Une goutte d'eau dans l'océan
La solution envisagée ne va pas assez loin, déplore The Daily Telegraph :
«L'UE célébrera certainement l'accord comme le fruit d'une coopération européenne. Or si cet accord se distingue par quelque chose, c'est bien par son manque d'ambition. Il est question aujourd'hui de la répartition de 10 000 réfugiés - une goutte d'eau dans l'océan comparée au nombre de personnes qui continuent d'arriver sur les côtes italiennes. Cet accord se base par ailleurs sur le principe du volontariat. Ce qui revient à renoncer au plan initial qui prévoyait une répartition obligatoire des réfugiés entre les différents pays de l'UE en fonction de quotas. ... Si l'UE continue de promouvoir l'ouverture des frontières, force est de constater cependant qu'il lui est impossible politiquement d'ouvrir les frontières entre ses Etats membres.»
La question irrésolue des migrants économiques
Le problème principal reste la distinction entre réfugiés et migrants économiques, juge La Repubblica :
«Le mot-clé est 'demandeur d'asile'. L'Italie et Malte veulent s'assurer que ce terme couvre tous ceux qui sollicitent l'asile, y compris les migrants économiques. Pour saluer l'européisme retrouvé de l'Italie, les partenaires pourraient être prêts à accepter cette interprétation. Macron lui-même, initialement sceptique, aurait donné des garanties à Conte sur ce point. Le risque toutefois, c'est que les partenaires, au moment décisif, ne soient disposés à accueillir que ceux qui ont les chances les plus élevées d'obtenir l'asile (Syriens et Erythréens notamment). ... Si tel était le cas, le nombre de migrants 'à répartir' pourrait passer de 90 pour cent du nombre total à moins de 10 pour cent.»
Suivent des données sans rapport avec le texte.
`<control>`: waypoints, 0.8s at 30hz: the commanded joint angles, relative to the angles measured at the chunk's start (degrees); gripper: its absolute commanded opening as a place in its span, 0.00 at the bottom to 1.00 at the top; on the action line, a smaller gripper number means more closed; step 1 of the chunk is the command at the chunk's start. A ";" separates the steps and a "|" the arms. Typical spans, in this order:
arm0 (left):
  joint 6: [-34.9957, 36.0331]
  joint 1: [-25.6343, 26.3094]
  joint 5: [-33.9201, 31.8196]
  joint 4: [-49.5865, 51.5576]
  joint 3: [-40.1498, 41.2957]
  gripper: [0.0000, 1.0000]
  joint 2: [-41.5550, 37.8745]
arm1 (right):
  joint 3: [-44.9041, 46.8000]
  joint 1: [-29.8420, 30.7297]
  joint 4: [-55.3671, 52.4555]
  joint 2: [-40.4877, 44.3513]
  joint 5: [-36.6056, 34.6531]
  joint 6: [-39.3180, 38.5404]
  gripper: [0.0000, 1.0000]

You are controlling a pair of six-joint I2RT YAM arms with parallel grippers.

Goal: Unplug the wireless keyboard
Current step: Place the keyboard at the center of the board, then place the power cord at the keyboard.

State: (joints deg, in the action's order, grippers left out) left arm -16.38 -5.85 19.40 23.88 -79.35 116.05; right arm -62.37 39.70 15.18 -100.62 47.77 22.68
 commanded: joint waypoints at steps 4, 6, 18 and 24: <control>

La gestion des retours, un point sensible
NRC Handelsblad croit savoir ce qui est nécessaire à une avancée dans la politique migratoire européenne :
«Les Etats membres savent très bien ce qu'ils doivent proposer à des pays comme la Gambie en échange de la ré-acceptation de leurs migrants clandestins. Plusieurs propositions de la Commission européenne le recensent : canaux d'immigration légaux comme des places universitaires et des visas de travail en Europe, structures chargées de former dans leur propre pays les migrants clandestins expulsés d'Europe. Les responsables politiques français et allemands savent que l'assentiment de leurs citoyens à l'accueil de migrants dépend d'une politique d'expulsion efficace. Si ce noyau d'Etats parvient à progresser sur ce point, alors d'autres pays suivront le mouvement et l'Europe maîtrisera enfin la question migratoire. Dans le cas contraire, on sait quel sera le résultat : un retour de Matteo Salvini.»